Big Corn Sales to China and the Summer Outlook from NOAA
Update for May 21st, 2021
Chinese buyers have rocked the U.S. corn market over the past several business days purchasing 321 million bushels for delivery during the 2021-22 marketing year, that begins September 1st. This secures 1/3rd of China’s corn needs from the U.S. for next season and equals the entire corn production in 17 states plus there are rumors we may see more purchases in the near future. These recent sales have started earlier than they did last year but fall within the scope of market expectations. Some analysts are beginning to wonder if Chinese buyers have made some short-term changes in their buying strategies and have now become “quantity” buyers-making purchases each month regardless of price vs “price” buyers-making large purchases on price breaks. Regardless of why or if we are seeing some pattern changes in Chinese buying the fact is they are still actively buying U.S. corn and that is really the bottom line. The trade and USDA have all been cautiously optimistic regarding the aggressive orders from China because they have been known to cancel orders but through early May only a few old cargoes have been cancelled.
Last week’s USDA WASDE report has brought a rather bearish reaction in the market. Following the report corn, soybeans and wheat July contracts have all retreated off from their highs. Jerry Gulke, President of the Gulke Group says that many times with big reports like the one last week, it isn’t so much what numbers the USDA reports but how the market reacts to the data. “We were long overdue for a correction. The crop report didn’t lower this year’s corn carryout as much as the trade thought they should, and they actually increased carryover for the 2021-22 (the crop that’s growing).” Gulke says, “Everyone knows there is more corn planted out there because those phantom 4 to 6 million acres went somewhere. So, we could be looking at 93 million acres of corn. With that, we could be near 2-million-bushel carryout again.” He believes that the negative market reaction we have seen since the report is due to the fact that the markets now know what planted acres will be this year. Gulke also pointed out the extreme volatility in the market right now and the pressure this puts on producers. “A million -bushel corn producer saw profit drop $880,000 during the week. A lot of people who eat food everyday don’t understand the kind of volatility we face.” He has some advice for producers that are reluctant to make sales decisions during weather markets. Probably the most important recommendation and most difficult for many producers is to try to remain proactive and flexible even in this kind of market.

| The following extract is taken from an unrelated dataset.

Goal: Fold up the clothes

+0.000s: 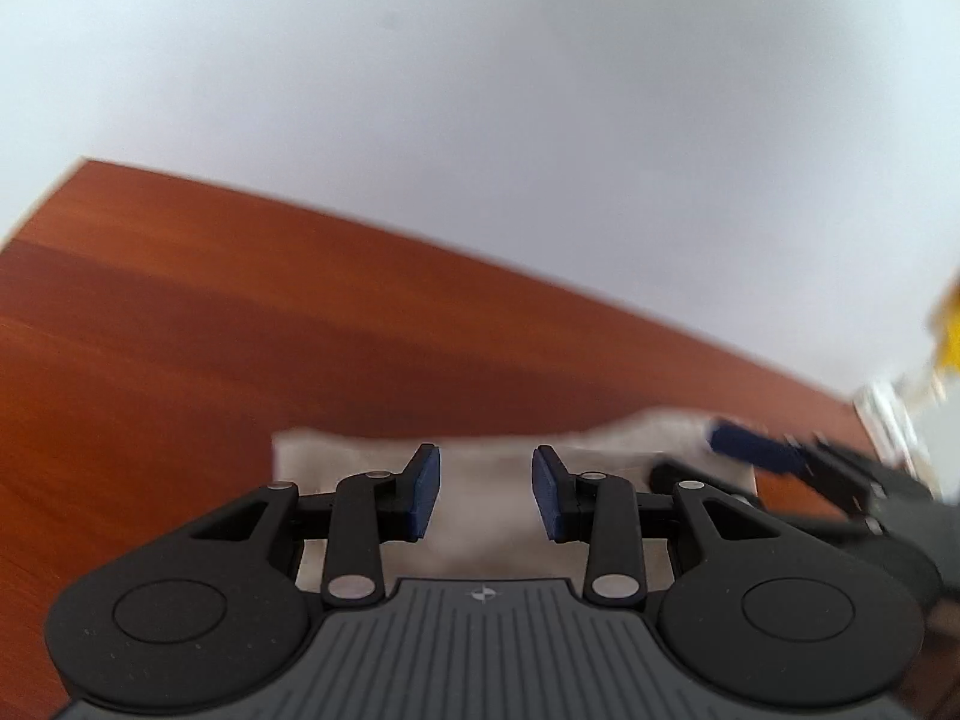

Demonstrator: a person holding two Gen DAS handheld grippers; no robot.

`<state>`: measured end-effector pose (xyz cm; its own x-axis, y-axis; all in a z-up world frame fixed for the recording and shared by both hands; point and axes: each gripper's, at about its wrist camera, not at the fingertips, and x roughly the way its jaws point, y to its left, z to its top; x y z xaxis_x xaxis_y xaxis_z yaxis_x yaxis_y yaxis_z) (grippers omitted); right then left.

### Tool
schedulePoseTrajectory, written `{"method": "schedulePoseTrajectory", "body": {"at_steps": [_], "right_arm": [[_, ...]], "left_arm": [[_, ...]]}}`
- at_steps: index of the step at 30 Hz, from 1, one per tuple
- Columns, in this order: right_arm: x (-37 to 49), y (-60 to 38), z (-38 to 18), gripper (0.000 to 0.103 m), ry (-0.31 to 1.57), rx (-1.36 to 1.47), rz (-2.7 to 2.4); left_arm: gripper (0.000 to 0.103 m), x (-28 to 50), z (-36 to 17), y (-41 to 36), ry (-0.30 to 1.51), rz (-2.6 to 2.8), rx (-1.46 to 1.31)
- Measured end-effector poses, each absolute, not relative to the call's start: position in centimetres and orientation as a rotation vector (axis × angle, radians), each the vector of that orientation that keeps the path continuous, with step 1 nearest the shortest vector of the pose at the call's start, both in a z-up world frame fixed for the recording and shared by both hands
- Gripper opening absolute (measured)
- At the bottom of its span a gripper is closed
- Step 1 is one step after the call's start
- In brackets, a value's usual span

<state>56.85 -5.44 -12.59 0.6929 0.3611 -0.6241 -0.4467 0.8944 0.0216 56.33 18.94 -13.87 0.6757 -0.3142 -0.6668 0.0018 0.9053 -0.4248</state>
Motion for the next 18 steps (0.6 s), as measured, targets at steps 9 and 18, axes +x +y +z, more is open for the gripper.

Some of the numbers Gulke suggested do not jive with figures from other many other analysts. If the trade is correct and we are looking at a potential increase of 4 to 6 million corn acres above the USDA’s early estimate of 91.1 million we are talking 95 to 96 million corn acres this growing season. If these acres hold true and the weather cooperates, we could be looking at adding +700 to +900 million bushels to the U.S. balance sheet. But if we continue to see big corn sales to China and ethanol demand stays strong, we will be able to use up those extra bushels.
The weather outlook for the next 2 weeks in key corn growing areas in southern Brazil is for some late season rain while key areas in central Brazil are predicted to remain dry. The rainfall could offer some relief to the later planted acres but it could be too late for the earlier acres. Precipitation in these important growing regions will remain an important topic as traders continue to debate the size of this season’s crop. Typically, the 2nd or Safrinha corn crop is the larger and most crucial of the corn crops grown in Brazil each calendar year. AgroConsult, a well-respected private group has estimated total corn crop production for Brazil at 91.1 MMT. This is considerably lower than the most recent USDA estimate of 102 MMT and CONAB’s estimate of 106.4 MMT. AgroConsult attributes the major cut of -15% from their March estimate (78.3 MMT) to the severe and widespread drought conditions found in the countries key growing regions.
Grain exports out of Argentina are on hold while port workers are on strike due to a lack of availability of the COVID vaccine among its members. The union issued at statement saying they plan to continue the strike until sometime late Friday. Dry weather has also caused low water levels in rivers which is restricting load capacities which is hampering activities of meal and corn exporters.
Ethanol production has almost returned to pre-pandemic levels. The weekly ethanol production report showed production reached 1.031 million barrels a day an increase of 5.4% on the week, only -3.6% off from this same week in 2019. While ethanol stocks are up, they continue to sit at their lowest seasonal level since 2014. Even with high corn prices margins for ethanol producers has remained (mostly) profitable as ethanol prices have also increased.
Eastern Corn Belt regions that had been receiving excess precipitation over the past few weeks are forecast to see drier conditions over the next week. Western and northern areas including Iowa, South Dakota and North Dakota are expecting rainfall, some spots are predicted to receive 1-2 inches during the next week.
Rainfall during the past 2 months has had an impact on drought levels and percentage of coverage.
NOAA just released their 3-month outlooks that include June-July-August. The summer of 2021 looks to be hotter than normal for most of the nation while only the far eastern states are forecast to receive above normal rainfall.